Please copy out the entries below exactly, beginning with the line that contains "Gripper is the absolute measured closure" and ending with the line that contains "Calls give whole", and include nothing outside that span.

__________________________________________________

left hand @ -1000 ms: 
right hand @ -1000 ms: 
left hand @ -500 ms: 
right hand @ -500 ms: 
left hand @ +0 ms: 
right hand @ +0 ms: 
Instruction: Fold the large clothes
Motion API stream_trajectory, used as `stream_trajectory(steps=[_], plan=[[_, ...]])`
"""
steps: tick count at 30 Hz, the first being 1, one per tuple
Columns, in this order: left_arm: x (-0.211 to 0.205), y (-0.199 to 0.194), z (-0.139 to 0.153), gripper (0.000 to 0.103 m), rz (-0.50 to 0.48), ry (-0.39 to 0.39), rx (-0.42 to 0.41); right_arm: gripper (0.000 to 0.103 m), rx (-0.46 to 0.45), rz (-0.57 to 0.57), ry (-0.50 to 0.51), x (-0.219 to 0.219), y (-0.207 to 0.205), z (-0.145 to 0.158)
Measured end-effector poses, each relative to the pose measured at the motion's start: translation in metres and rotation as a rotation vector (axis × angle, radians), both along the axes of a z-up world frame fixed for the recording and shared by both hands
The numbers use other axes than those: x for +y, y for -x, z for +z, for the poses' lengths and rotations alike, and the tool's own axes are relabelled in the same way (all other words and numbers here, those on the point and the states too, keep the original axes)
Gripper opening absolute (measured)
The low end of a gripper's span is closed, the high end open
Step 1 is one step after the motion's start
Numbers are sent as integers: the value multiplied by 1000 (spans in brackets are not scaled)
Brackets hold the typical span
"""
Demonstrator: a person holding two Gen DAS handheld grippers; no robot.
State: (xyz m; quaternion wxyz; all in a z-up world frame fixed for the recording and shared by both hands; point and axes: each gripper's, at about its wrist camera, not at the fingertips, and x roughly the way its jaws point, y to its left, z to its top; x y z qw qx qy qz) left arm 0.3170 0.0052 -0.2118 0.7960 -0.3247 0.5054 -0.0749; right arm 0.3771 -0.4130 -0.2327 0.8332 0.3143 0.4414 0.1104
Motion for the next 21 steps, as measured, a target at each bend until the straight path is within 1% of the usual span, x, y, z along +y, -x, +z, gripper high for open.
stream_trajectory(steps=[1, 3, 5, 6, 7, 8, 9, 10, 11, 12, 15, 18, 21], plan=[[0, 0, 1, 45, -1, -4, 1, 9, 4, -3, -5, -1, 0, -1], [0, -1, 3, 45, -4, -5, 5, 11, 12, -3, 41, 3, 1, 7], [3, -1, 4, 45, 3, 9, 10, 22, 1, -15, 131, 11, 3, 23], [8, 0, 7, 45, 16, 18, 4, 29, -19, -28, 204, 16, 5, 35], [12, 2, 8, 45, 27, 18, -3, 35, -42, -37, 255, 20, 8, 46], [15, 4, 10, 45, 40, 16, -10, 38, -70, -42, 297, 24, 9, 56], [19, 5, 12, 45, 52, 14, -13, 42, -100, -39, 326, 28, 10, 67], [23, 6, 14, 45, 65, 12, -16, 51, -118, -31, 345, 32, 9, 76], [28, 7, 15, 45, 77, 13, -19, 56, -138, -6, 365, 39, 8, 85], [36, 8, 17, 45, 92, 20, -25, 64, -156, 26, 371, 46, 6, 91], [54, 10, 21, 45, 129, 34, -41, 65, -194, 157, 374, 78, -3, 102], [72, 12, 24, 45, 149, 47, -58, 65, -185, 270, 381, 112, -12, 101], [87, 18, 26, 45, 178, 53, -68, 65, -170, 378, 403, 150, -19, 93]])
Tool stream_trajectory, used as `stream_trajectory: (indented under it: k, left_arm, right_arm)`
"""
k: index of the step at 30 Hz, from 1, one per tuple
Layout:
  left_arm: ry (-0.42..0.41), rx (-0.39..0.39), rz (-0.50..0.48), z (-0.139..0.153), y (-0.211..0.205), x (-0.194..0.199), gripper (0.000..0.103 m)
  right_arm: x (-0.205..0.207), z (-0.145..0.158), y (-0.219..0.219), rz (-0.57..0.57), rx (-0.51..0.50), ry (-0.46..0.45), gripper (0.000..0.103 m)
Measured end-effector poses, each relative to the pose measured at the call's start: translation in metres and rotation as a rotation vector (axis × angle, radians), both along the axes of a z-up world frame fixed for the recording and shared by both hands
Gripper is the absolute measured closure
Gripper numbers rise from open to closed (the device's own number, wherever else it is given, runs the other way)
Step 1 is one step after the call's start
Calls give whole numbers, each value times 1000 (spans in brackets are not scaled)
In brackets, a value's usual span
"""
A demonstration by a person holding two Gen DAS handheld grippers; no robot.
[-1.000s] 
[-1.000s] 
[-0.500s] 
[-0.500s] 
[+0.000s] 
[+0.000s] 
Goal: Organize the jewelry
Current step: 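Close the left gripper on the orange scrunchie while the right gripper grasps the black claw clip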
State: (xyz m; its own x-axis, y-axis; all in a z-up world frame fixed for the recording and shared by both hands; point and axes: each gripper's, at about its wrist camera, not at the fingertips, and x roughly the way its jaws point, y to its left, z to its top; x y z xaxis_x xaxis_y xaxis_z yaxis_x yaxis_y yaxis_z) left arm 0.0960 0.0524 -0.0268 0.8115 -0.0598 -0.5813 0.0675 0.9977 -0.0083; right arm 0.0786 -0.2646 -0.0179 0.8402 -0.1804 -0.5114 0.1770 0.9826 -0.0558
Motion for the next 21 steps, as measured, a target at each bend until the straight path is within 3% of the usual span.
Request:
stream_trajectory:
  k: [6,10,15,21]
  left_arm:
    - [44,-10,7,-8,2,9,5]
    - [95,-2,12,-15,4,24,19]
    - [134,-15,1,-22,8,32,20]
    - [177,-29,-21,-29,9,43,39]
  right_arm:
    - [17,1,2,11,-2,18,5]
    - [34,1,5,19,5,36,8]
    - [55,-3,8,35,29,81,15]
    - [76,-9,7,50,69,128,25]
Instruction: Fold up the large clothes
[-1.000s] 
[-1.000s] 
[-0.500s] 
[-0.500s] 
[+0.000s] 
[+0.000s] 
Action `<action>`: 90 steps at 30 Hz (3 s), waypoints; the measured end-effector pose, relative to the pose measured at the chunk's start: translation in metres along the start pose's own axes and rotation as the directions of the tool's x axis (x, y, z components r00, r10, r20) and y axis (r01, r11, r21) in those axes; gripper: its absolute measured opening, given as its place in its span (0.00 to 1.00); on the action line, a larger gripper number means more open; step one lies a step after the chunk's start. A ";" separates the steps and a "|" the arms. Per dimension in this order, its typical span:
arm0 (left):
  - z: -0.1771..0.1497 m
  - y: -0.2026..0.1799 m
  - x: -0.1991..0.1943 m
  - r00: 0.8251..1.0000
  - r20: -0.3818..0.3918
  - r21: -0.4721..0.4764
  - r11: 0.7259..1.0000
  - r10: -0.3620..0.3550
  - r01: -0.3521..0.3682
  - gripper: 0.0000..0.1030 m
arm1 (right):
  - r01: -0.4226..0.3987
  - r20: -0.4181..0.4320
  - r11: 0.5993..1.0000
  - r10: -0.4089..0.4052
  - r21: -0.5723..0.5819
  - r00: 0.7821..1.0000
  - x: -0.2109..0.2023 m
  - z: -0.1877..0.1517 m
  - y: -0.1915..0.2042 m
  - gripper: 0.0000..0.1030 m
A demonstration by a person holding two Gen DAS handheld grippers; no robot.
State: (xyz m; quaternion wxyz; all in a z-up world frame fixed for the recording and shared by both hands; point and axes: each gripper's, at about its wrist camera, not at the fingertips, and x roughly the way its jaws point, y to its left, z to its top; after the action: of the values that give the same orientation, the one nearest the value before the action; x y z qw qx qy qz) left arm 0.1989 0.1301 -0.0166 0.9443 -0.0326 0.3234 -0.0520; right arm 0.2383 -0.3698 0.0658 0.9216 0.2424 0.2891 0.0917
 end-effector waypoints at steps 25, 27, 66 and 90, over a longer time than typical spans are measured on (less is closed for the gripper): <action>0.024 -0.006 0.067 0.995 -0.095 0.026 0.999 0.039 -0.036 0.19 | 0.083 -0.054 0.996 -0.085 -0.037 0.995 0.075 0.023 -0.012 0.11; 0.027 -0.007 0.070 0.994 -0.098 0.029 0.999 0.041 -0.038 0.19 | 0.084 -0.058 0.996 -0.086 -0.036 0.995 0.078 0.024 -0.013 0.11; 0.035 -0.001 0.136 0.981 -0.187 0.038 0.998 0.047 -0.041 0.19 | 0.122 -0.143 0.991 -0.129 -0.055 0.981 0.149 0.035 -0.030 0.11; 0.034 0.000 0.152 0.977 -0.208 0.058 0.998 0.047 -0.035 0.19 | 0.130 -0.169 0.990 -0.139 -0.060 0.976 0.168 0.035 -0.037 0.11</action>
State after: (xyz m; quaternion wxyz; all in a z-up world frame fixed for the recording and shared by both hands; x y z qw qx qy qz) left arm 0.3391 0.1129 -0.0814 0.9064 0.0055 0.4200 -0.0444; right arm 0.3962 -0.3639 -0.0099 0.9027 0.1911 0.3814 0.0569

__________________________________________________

### EXERCISE RESULT
Gripper is the absolute measured closure
Gripper numbers rise from open to closed (the device's own number, wherever else it is given, runs the other way)
Step 1 is one step after the call's start
Calls give whole numbers, each value times 1000 (spans in brackets are not scaled)

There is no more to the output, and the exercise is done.